Максим морщился — из-за «деревни».
— Нет, у меня обычная стеклянная. Но она лучше на самом деле.
С какой шикарной небрежностью это говорилось! И Павлик завидовал отчаянно — стеклянной банке, деревне, этой вот роскошно потрепанной, чуть ли не
Господи, какой детский сад. Какие дешевые, деревенские понты. Даже ребенок не должен был на это купиться. Устроившись на переднем сиденье «ауди», подхватывающем его под бока, как смех, Паша презрительно улыбнулся.

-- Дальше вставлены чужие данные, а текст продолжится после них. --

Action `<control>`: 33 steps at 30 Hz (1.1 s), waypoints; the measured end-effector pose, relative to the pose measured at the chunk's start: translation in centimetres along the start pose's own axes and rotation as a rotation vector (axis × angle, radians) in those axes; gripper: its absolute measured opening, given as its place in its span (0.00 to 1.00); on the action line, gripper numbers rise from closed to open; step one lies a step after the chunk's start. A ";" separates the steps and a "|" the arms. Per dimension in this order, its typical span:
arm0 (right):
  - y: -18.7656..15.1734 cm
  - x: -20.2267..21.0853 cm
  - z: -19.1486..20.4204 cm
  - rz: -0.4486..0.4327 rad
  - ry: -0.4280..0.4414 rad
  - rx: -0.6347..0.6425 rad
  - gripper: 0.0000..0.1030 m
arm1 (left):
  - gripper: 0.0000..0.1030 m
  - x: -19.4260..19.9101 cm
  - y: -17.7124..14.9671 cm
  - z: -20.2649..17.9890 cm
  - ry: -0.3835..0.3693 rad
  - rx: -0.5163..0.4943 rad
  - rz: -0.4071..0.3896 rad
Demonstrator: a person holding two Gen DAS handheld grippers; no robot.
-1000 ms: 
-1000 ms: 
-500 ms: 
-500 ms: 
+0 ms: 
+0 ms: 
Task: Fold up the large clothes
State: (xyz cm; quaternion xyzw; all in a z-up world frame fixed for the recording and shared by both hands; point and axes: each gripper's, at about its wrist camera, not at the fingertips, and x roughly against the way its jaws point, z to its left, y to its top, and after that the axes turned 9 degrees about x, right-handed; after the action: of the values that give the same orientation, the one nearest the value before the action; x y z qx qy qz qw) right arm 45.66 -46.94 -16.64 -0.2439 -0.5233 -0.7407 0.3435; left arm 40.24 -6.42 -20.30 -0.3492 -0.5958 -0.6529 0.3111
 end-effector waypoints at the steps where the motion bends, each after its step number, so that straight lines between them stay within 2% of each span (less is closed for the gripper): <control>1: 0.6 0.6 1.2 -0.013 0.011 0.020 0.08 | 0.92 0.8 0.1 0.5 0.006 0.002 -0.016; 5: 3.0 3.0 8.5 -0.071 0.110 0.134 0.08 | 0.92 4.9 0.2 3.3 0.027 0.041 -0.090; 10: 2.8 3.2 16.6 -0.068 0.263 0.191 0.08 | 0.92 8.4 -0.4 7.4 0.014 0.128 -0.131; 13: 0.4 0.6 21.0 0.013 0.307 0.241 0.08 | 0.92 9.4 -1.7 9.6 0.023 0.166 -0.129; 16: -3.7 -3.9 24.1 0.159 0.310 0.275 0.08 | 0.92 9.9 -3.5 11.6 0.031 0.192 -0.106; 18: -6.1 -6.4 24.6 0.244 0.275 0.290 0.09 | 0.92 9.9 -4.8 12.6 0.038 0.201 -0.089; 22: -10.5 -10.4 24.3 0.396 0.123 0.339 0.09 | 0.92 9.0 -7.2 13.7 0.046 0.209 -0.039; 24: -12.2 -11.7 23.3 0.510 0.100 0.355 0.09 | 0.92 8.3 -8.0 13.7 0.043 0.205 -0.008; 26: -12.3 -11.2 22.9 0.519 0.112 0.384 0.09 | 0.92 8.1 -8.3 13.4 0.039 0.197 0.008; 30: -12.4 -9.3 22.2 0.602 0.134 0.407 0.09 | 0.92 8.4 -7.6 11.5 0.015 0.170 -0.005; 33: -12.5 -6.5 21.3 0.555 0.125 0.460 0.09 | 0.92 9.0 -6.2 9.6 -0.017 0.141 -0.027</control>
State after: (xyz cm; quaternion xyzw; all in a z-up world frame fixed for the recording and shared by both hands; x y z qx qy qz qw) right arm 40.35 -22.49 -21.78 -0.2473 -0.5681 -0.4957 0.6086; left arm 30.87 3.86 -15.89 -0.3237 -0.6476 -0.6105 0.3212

Это хорошо, пожалуй, что он знает Максима с детства, хоть и стыдно вспомнить. Зато он видит, что откуда выросло — «из какого сора». Какова на самом деле цена всем этим тщательно взлелеянным, показным повадкам, всему тому, чем Максим очаровывал малознакомых людей. Брутальный шарм, успешность, щедрость, какое-то якобы здоровье (если говорить о духовном)… Паша видел все это в зародыше. Точнее, не это, а злобное и завистливое — желание урвать, пробиться, затоптать. Пыль пустить в глаза. Тогда, кажется, еще ходили старые деньги — картинками такие же, но с гроздьями лишних нолей: вместо тысяч — миллионы. И как тщательно, собираясь вечером из дома — покорять большой город, Максим укладывал эти жалкие бумажки в плотную перетянутую пачку, чтобы сверху положить самую крупную купюру.
И теперь Паша, вооруженный этими картинками, как козырями, победно косился на сиденье водителя.
А настроение водителя менялось на глазах — по мере того, как они все капитальнее вязли в пробке. В этот раз под собрание зафрахтовали зал ДК «Железнодорожник» — там дороги уже спускались к вокзалу. С инфраструктурой в тех местах все было плохо с самых николаевско-транссибовских времен. Пробки появлялись через день, глухие совершенно. Максим об этом не подумал… и уже психовал. Барабанил по рулю. В принципе на собрание они бы не опоздали, но сопутствующие планы рушились, а он не любил, когда что-то начинало идти не так.